In my recent trip to Vietnam I made it a personal mission of mine to sample the various phở establishments across the country. I would step out from my accommodation each morning, pick a direction and then walk until I found a place that had a sign with the three magic letters, “Phở”.
Although I have enjoyed noodle soup my entire life, I had not specifically appreciated the Vietnamese version (pronounced “fer”) until my friend Paul took me to a Vietnamese cafe in Sydney.
Since that introduction it ranks in my top 5 of breakfast meals (somewhere between pork & egg congee, baked beans on toast and eggs benedict), though I usually find myself enjoying it at any time of the day.
During my 18 day tour of ‘Nam, I enjoyed phở for breakfast every morning except one, when we were served breakfast at a homestay on the Mekong Delta. On that day I “compensated” by enjoying phở for lunch and dinner – even going so far as walking out of a restaurant in the evening when I discovered they didn’t serve it.

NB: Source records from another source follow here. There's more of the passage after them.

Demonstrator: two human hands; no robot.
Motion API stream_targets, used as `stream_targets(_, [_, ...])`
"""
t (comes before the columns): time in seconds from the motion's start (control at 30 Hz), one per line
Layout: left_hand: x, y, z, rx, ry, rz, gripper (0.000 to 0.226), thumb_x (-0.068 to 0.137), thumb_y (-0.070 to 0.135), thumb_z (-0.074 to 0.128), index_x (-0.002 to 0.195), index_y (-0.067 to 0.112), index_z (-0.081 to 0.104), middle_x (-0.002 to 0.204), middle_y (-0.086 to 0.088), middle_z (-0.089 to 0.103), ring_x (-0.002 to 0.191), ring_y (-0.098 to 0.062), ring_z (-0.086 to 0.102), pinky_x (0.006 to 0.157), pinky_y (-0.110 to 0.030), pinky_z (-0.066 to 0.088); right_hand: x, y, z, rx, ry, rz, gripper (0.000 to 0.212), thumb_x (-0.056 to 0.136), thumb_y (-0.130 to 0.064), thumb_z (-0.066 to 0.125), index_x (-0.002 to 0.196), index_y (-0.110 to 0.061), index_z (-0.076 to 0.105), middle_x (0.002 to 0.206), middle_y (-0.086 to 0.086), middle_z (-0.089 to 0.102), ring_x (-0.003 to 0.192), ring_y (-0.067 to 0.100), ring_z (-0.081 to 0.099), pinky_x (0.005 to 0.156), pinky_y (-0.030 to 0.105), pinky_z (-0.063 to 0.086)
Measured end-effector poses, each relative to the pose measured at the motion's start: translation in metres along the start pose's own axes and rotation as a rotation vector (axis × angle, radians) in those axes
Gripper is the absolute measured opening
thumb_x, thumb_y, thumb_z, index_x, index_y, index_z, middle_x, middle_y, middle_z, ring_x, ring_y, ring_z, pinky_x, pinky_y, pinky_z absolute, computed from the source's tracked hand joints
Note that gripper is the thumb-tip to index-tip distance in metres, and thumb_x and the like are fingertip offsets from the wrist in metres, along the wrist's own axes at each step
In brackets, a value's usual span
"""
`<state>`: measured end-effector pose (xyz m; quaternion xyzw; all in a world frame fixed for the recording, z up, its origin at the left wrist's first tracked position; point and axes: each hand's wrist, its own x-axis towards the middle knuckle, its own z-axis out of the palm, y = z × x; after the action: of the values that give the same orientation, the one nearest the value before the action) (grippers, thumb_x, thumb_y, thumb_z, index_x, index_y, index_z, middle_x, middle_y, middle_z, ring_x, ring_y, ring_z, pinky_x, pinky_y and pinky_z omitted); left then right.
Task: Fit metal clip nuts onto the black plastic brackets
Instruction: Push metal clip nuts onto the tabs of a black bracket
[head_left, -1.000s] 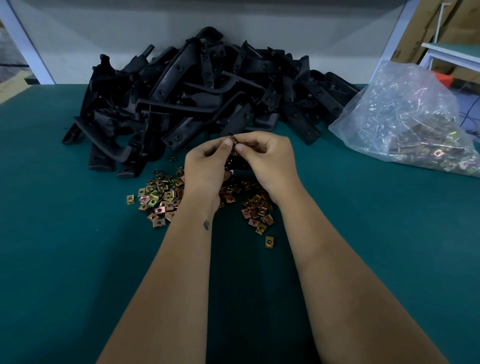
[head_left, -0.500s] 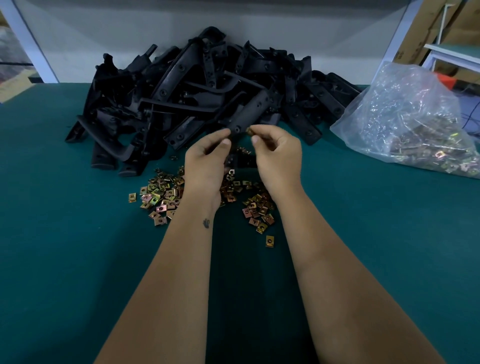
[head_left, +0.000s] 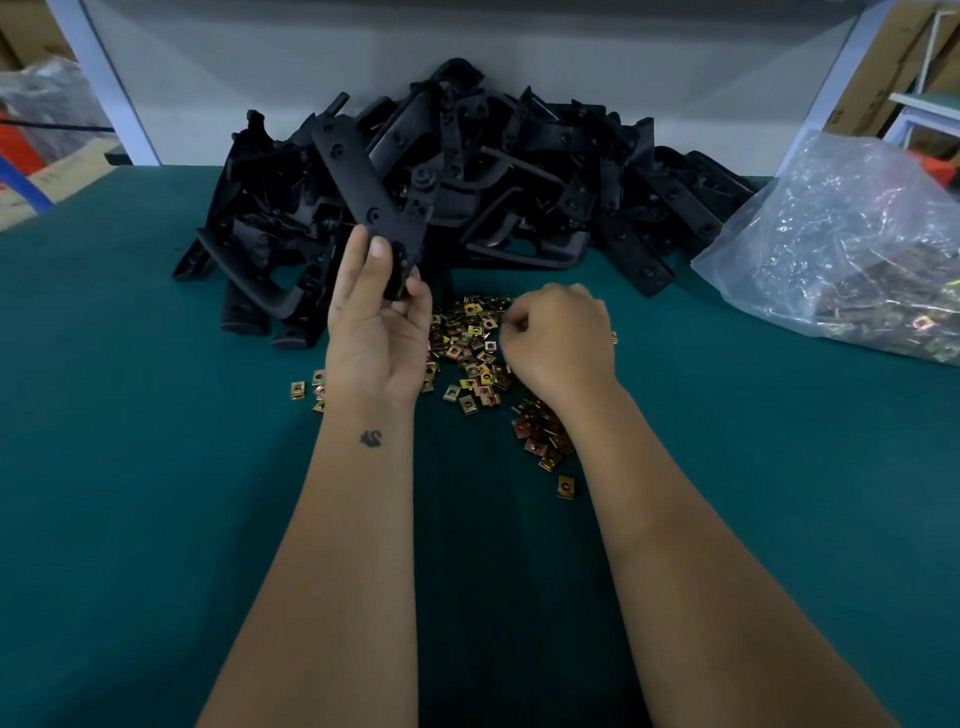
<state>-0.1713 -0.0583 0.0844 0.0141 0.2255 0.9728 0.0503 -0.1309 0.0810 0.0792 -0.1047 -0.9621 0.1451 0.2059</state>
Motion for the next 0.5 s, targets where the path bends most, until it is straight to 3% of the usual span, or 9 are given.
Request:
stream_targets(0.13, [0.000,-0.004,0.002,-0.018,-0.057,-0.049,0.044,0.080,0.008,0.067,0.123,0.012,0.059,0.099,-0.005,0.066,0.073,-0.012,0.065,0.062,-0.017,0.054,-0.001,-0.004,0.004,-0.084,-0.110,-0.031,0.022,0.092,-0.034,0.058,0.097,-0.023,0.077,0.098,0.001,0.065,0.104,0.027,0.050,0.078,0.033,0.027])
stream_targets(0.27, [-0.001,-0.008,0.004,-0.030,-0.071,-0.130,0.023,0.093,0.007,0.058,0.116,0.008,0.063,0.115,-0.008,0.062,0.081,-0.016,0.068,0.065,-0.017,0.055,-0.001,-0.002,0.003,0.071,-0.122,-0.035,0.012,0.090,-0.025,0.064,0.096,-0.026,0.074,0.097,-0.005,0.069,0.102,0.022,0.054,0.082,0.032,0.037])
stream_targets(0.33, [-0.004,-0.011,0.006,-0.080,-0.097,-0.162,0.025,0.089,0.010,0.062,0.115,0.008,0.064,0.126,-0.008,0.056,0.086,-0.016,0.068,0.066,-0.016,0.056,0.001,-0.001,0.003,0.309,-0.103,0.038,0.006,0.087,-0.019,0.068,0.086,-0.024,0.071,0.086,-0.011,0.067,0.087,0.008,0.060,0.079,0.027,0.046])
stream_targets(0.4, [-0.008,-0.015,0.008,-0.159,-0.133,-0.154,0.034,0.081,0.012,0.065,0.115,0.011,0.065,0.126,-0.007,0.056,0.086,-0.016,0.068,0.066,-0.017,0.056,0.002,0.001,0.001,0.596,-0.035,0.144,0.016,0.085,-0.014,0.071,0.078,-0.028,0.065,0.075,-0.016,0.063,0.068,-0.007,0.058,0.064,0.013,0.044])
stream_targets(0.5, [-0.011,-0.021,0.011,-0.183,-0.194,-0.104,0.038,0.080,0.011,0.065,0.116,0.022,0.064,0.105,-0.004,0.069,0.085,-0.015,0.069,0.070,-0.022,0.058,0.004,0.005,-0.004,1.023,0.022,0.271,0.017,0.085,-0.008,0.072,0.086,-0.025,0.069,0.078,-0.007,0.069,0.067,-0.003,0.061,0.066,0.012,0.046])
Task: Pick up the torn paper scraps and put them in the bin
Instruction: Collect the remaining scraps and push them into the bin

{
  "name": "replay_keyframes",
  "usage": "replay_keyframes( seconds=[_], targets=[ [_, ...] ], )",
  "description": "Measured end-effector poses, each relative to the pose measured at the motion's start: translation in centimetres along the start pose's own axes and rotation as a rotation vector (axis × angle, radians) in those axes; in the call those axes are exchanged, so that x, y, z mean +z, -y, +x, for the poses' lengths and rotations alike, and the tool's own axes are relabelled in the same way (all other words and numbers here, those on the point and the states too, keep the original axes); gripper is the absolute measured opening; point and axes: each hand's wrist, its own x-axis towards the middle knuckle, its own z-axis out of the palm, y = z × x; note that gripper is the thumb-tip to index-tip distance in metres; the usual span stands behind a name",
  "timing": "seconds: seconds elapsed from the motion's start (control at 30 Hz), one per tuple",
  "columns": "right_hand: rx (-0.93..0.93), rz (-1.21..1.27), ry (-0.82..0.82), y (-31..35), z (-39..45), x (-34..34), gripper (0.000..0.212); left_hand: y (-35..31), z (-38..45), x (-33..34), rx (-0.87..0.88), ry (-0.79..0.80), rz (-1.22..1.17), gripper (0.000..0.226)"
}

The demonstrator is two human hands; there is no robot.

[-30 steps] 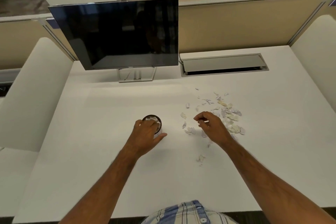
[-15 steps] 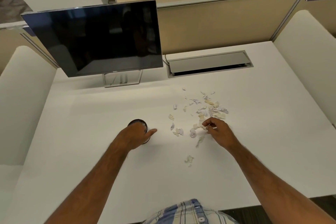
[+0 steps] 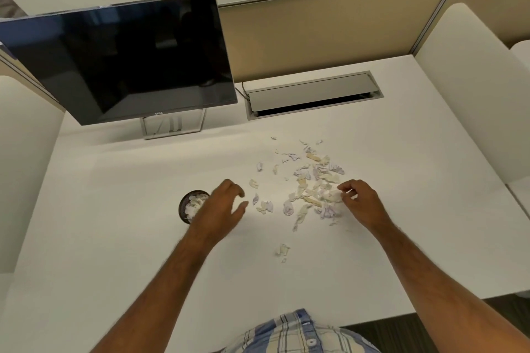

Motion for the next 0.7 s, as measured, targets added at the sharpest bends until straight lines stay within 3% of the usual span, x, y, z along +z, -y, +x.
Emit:
replay_keyframes(
  seconds=[0.1,0.27,0.37,0.53,0.7],
  targets=[
    [-0.005,-0.095,0.024,-1.1,0.7,0.2,0.024,-1.3,0.7,2.9,-0.07,0.076,-0.125,0.03],
    [0.028,-0.226,0.11,-2.1,1.3,0.5,0.067,-2.5,2.8,5.6,-0.329,0.223,-0.121,0.088],
    [0.03,-0.229,0.176,-1.6,1.2,0.7,0.082,-1.9,4.1,6.5,-0.406,0.282,-0.072,0.105],
    [-0.021,-0.289,0.273,-1.0,1.3,1.6,0.084,-0.7,5.4,7.7,-0.421,0.304,-0.02,0.101],
    [-0.11,-0.339,0.301,-0.5,1.3,2.5,0.053,0.0,5.3,9.0,-0.353,0.244,-0.093,0.068]
  ],
)
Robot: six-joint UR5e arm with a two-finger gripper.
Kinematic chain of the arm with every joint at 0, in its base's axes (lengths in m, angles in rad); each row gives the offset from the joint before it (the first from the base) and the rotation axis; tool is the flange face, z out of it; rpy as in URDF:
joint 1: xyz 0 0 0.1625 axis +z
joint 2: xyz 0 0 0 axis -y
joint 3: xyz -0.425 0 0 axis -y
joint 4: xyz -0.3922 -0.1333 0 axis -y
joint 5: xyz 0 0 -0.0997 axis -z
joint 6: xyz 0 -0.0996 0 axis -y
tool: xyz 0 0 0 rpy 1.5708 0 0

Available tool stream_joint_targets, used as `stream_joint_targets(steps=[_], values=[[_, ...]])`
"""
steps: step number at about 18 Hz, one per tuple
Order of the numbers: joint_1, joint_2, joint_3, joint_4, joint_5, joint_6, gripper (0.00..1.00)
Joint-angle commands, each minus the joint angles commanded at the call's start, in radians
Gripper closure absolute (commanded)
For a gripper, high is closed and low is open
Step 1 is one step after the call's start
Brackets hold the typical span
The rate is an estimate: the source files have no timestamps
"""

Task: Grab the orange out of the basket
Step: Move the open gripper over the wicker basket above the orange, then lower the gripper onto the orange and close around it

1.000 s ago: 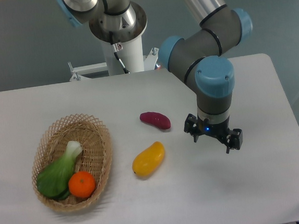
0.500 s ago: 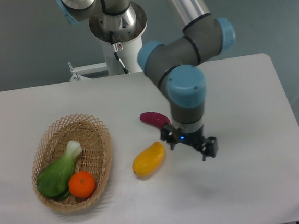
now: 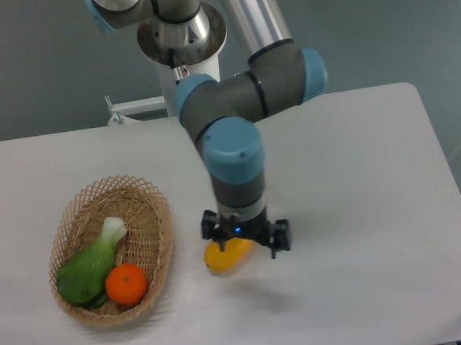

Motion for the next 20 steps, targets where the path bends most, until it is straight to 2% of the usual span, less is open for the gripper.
stream_joint_targets(steps=[5, 9, 15, 20], values=[[-0.052, 0.002, -0.008, 0.0, -0.089, -0.018, 0.0], [-0.092, -0.003, -0.005, 0.0, -0.132, -0.23, 0.0], [-0.17, -0.043, -0.008, 0.0, -0.147, -0.372, 0.0], [-0.193, -0.071, -0.011, 0.003, -0.14, -0.502, 0.0]])
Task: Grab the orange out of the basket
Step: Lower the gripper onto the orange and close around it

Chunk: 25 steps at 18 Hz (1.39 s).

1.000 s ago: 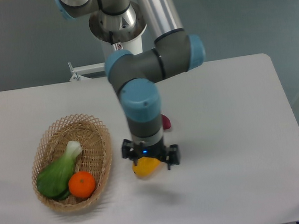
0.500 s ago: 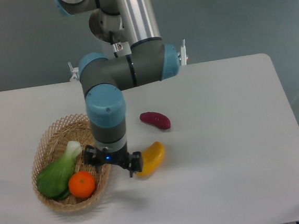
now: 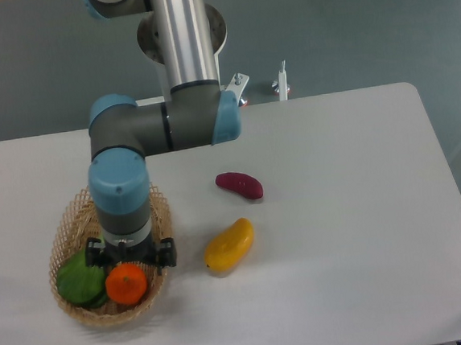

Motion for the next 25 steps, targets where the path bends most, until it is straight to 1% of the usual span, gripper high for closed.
stream_joint_targets(steps=[5, 12, 15, 16, 18, 22, 25], values=[[-0.008, -0.026, 0.0, 0.005, 0.003, -0.029, 0.0], [-0.017, -0.069, 0.015, 0.009, 0.003, -0.051, 0.0], [-0.018, -0.083, 0.017, 0.054, 0.005, -0.051, 0.01], [-0.018, -0.083, 0.018, 0.057, 0.003, -0.049, 0.15], [-0.02, -0.081, 0.018, 0.066, 0.0, -0.048, 0.37], [-0.021, -0.068, 0.018, 0.064, 0.0, -0.043, 0.37], [-0.021, -0.034, 0.008, 0.066, -0.006, -0.042, 0.37]])
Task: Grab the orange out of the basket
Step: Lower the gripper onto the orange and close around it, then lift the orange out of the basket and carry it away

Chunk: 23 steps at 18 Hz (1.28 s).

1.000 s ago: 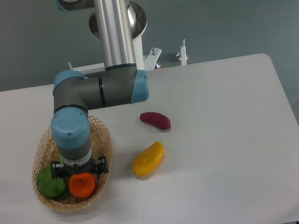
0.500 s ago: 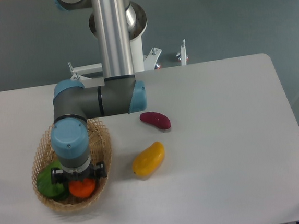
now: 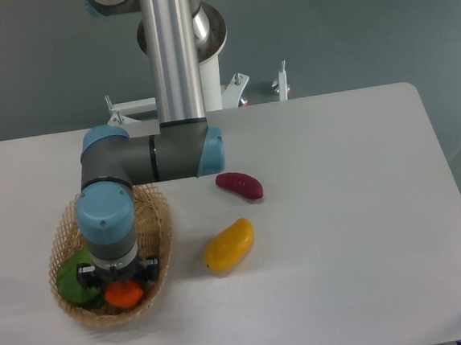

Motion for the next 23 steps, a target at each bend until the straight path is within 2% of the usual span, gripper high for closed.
stream_joint_targets(steps=[3, 9, 19, 23], values=[[0.012, 0.04, -0.009, 0.0, -0.002, 0.003, 0.37], [0.098, 0.101, -0.009, 0.005, 0.0, 0.018, 0.37], [0.281, 0.15, -0.012, -0.008, 0.008, 0.187, 0.37], [0.353, 0.166, -0.031, -0.008, 0.009, 0.322, 0.37]])
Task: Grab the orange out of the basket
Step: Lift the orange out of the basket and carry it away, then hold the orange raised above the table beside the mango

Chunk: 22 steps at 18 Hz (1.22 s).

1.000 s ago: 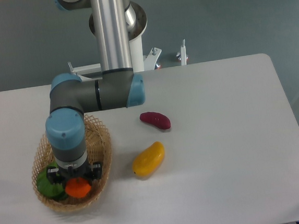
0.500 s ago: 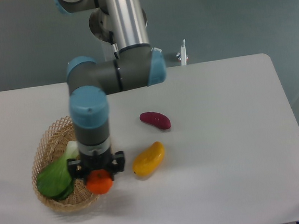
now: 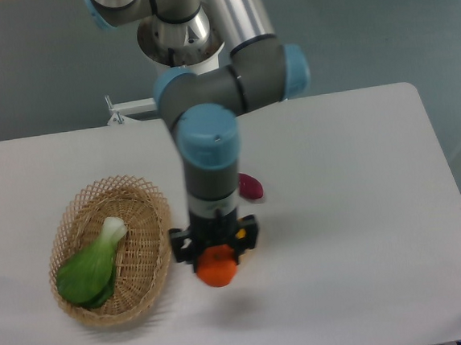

Usually accompanied by at least one of my two reliable culinary partners, Jen and Joyce, I sampled the customary Vietnamese dish at classy restaurants, in nationwide chain eateries, at road stalls, and even at a place in Saigon that proudly boasted the fact it served a bowl to Bill Clinton back in 2000. In that case, it was the only feature that place could boast, and quite frankly how much of boast is “Bill Clinton was here” anyway?
At some of the “fancier” places in Saigon I experimened with flank, tendon and tripe, and a place in Hanoi that exclusively served a chicken version, but on the whole I settled on a basic “phở bo”, a simple noodle soup with thinly sliced rare beef for most places, with the notable exception of a place in Hue that served the broth on the side, an unfortunate result of an ordering mix up that took place when Joyce tried to order noodle soup “without meat” (ie: vegetarian) but seeing the confusion being caused tried to revert back to “what the rest were having” – somehow this led to ALL of us having noodle soup without soup. It is a dish called phở xiao, and I liked to call it “evil phở”.
The secret to a good bowl of phở comes down unsurprisingly, to the broth. When it is served, it can seem like a simple dish. They ladle some noodles into a bowl, drop some rare thin slices of beef in there, and then ladle in the broth. A variety of optional extras were sometimes served to accompany the dish, with bean sprouts a great addition, but as simple as it may sound as a dish, it is the masterful mix of herbs and spices that go into the broth that make or break the bowl of phở.
Not counting the evil phở, the worst phở I had was in a small phở shop in Hoi An that offered a feebly bland broth and proceeded to grossly overcharge me for being a tourist. On the other end of the spectrum, my favourite phở came from Hanoi – the spiritual home of phở, in an innocuous little street vendor called “Quay Nong”. I ended up going 3 times. By the third visit, I had dragged along 6 other people to join me.
Okay, so I didn’t cover that much of the entire country, but I covered all the major cities and after 19 bowls in 18 days, I felt pretty good about what I’d done. What can I say? I love Phở.